Task goal » Once the line with "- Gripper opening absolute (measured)" is found in the entries below, print it and each following line exactly, stopping after the line with "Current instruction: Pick"; print nothing else.
------------------------------
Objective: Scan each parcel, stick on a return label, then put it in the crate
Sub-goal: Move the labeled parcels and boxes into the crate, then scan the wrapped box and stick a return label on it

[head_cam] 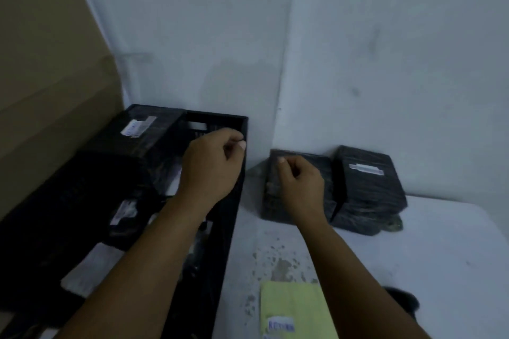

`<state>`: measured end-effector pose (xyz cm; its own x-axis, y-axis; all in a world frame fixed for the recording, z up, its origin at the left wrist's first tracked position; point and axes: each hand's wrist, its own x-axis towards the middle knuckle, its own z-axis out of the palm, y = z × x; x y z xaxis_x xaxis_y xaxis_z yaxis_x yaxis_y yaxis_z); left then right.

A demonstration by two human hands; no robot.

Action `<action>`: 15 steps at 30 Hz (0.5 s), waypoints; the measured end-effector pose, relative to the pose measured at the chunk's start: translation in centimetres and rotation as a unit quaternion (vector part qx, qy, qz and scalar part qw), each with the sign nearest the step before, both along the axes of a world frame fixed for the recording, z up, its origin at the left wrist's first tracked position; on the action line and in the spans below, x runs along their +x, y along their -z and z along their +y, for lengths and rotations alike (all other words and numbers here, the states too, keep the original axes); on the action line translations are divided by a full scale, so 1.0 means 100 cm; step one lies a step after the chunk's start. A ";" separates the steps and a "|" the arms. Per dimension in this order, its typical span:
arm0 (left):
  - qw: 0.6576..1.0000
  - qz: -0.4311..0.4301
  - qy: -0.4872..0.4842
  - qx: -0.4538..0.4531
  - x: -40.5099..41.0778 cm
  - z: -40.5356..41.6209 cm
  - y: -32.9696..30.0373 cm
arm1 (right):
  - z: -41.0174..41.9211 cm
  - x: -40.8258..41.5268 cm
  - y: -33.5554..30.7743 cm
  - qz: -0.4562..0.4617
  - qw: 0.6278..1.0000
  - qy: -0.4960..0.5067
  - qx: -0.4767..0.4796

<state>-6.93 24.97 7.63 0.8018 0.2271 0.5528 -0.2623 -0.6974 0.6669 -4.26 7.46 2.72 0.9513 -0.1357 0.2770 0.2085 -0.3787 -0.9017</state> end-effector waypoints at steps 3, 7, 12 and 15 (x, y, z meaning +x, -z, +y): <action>0.999 0.022 0.046 -0.003 0.013 -0.047 0.013 | -0.054 0.003 0.025 0.042 0.998 0.052 -0.012; 0.989 0.138 0.050 -0.033 0.039 -0.091 0.059 | -0.104 0.008 0.057 0.098 0.991 0.080 -0.052; 0.952 0.298 0.000 -0.075 0.062 -0.107 0.135 | -0.119 0.018 0.094 0.171 0.977 0.029 -0.121; 0.939 0.335 -0.027 -0.078 0.074 -0.107 0.164 | -0.113 0.026 0.106 0.167 0.974 0.002 -0.154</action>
<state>0.49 14.27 -8.78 0.9424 0.3143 -0.1143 0.2853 -0.5771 0.7652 -1.70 -3.88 -7.91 0.9949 -0.0993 -0.0193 -0.0789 -0.6423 -0.7624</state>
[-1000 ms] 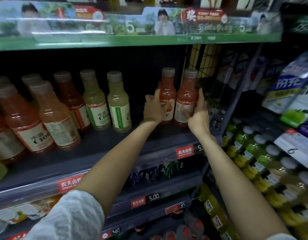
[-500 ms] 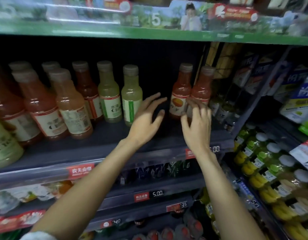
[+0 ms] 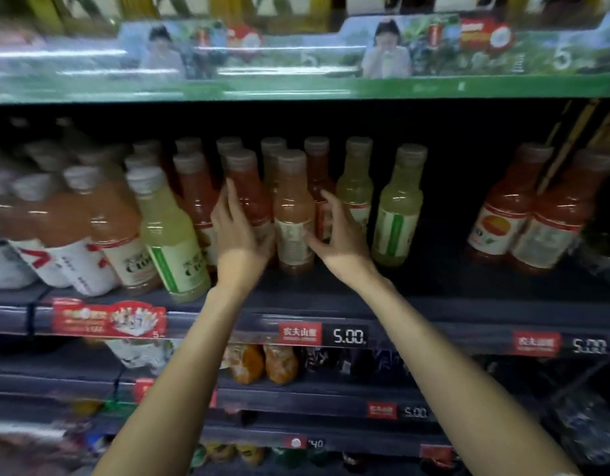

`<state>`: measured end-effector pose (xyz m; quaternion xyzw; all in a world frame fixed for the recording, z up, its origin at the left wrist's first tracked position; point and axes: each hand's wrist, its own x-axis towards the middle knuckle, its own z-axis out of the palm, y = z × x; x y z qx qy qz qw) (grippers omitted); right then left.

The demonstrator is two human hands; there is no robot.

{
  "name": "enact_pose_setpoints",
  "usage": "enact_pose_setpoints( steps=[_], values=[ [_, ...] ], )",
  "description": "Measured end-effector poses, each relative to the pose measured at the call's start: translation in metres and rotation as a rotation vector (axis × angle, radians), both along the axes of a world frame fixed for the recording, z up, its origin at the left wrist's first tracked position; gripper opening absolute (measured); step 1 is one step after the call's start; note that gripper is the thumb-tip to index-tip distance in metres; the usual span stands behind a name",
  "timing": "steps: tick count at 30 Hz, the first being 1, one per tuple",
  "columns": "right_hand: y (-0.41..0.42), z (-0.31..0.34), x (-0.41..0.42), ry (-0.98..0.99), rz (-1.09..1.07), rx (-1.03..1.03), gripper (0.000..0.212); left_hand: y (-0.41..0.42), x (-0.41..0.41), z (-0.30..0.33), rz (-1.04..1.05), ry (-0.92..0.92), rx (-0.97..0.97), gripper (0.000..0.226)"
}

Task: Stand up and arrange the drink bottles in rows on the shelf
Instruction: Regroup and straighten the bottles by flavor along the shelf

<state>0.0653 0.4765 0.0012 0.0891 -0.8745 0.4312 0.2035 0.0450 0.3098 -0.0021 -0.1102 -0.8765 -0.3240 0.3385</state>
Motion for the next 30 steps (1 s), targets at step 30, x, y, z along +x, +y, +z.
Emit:
enact_pose_setpoints(
  steps=[30],
  values=[
    [-0.010,0.043,-0.046,0.122,-0.166,0.406,0.036,-0.032,0.035,0.005,-0.068,-0.054,0.071,0.103]
  ],
)
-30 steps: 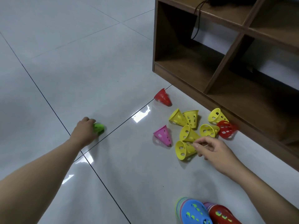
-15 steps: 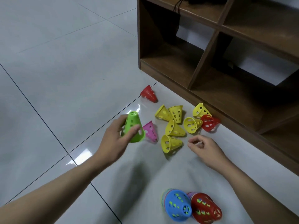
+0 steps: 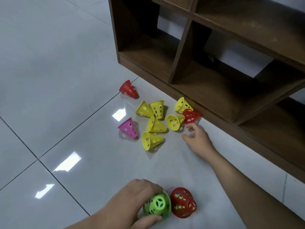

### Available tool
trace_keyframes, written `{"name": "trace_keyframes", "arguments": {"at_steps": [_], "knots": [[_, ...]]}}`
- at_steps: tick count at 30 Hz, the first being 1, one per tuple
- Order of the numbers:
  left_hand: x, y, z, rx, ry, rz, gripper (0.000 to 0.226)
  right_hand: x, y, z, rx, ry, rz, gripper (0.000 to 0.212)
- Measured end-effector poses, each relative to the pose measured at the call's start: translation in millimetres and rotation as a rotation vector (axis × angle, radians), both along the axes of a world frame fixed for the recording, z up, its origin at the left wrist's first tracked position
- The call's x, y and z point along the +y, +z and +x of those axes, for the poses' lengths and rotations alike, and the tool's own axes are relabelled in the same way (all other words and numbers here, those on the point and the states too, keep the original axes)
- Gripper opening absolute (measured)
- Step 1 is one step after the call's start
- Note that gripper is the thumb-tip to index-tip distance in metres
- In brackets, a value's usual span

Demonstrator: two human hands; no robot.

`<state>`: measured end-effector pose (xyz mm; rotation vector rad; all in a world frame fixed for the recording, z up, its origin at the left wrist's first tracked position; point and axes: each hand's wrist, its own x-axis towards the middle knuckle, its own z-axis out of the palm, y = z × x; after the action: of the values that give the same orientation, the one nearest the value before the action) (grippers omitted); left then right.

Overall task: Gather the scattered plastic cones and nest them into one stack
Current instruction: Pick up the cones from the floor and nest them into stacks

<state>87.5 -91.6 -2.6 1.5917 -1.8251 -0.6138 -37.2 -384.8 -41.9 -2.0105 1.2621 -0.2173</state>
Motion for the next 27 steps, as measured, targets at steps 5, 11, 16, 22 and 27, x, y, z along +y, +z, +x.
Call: {"name": "trace_keyframes", "arguments": {"at_steps": [5,11,16,22,27], "knots": [[-6.5,-4.6,13.9,-0.032,-0.095,0.061,0.048,-36.5,-2.7,-4.7,-0.059,-0.033,-0.136,0.074],[-63.0,-41.6,97.8,-0.464,0.274,0.070,0.051,-81.1,-10.1,1.7,0.250,0.185,-0.206,0.084],[-91.5,-62.3,152.9,-0.818,0.155,0.256,0.079,-87.4,-7.1,10.5,0.483,0.277,-0.338,0.062],[-110.0,-62.3,170.7,-1.070,0.060,0.108,0.054,-64.2,-28.9,-4.5,0.368,0.253,-0.133,0.053],[-111.0,-65.6,183.3,-1.108,0.070,0.088,0.044,-39.6,-35.9,-17.9,0.174,0.175,-0.059,0.037]]}}
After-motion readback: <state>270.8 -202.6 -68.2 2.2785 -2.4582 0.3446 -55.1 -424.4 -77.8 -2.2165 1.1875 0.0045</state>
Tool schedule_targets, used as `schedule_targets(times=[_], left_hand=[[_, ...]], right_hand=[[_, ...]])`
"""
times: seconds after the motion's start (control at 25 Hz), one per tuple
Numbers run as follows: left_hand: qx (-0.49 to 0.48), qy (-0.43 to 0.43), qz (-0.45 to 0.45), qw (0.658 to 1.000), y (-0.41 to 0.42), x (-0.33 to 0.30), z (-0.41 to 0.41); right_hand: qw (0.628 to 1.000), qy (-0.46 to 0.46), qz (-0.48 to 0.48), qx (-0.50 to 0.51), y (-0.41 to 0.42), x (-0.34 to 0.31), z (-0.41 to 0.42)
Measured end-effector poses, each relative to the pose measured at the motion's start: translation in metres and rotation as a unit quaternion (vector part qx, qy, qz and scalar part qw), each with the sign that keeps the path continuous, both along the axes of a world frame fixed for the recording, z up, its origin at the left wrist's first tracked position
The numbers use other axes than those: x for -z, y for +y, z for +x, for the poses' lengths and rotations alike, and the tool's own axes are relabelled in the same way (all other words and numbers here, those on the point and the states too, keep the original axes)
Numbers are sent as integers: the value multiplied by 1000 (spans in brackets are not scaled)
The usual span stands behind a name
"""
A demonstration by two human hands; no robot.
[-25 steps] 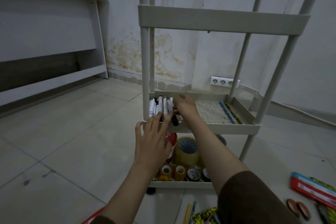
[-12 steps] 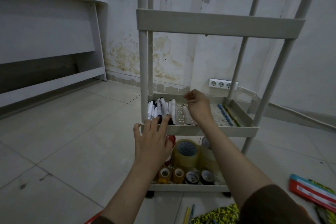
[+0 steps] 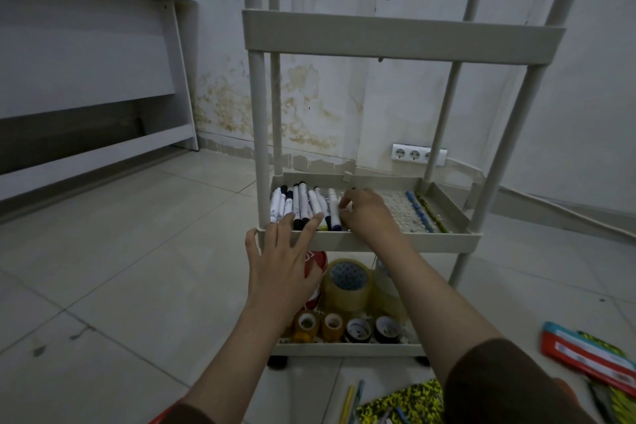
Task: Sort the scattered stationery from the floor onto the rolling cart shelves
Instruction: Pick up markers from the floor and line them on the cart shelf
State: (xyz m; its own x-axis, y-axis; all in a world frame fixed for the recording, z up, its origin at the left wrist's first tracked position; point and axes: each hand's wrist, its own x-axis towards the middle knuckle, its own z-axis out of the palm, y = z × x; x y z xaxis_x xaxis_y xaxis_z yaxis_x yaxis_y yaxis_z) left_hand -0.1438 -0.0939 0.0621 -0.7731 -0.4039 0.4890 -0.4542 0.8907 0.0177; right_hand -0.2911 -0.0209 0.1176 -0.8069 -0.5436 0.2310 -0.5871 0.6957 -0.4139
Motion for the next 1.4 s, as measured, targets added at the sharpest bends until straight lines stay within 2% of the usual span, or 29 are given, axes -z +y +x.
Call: schedule_targets(times=[0.36, 0.6, 0.84, 1.04, 1.16, 1.28, 1.4], left_hand=[[9, 9, 9, 1000, -2, 0, 0], [7, 25, 34, 999, 1, 0, -1], [24, -1, 55, 998, -1, 4, -1], [60, 45, 87, 993, 1, -2, 1], [103, 133, 110, 980, 5, -2, 15], [155, 235, 141, 949, 17, 3, 38], [187, 240, 209, 929, 38, 30, 69]], right_hand=[[991, -60, -85, -81, 8, -10, 8], [986, -50, 1, -156, 0, -17, 14], [988, -28, -39, -145, -4, -8, 15], [987, -28, -31, -154, -6, -4, 12], [981, 49, -114, -152, 0, -4, 21], [941, 187, -196, -201, 22, 5, 46], [905, 257, -182, -287, 55, 39, 83]])
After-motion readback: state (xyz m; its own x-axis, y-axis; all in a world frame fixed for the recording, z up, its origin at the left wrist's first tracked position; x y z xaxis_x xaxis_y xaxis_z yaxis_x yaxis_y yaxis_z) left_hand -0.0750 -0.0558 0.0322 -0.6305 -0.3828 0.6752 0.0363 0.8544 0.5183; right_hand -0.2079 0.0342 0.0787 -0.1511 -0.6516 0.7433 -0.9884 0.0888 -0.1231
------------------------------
Task output »
- Gripper opening absolute (measured)
- Step 1 is one step after the call's start
- Note that gripper is the thumb-tip to index-tip distance in metres
- In brackets, a value's usual span

Demonstrator: two human hands; no robot.

`<state>`: measured end-effector pose (xyz mm; rotation vector rad; all in a world frame fixed for the recording, z up, its origin at the left wrist's first tracked position; point and axes: each hand's wrist, its own x-axis towards the middle knuckle, its own z-axis out of the palm, y = z × x; after the action: of the values that give the same orientation, the one nearest the value before the action) (grippers omitted); left then right.

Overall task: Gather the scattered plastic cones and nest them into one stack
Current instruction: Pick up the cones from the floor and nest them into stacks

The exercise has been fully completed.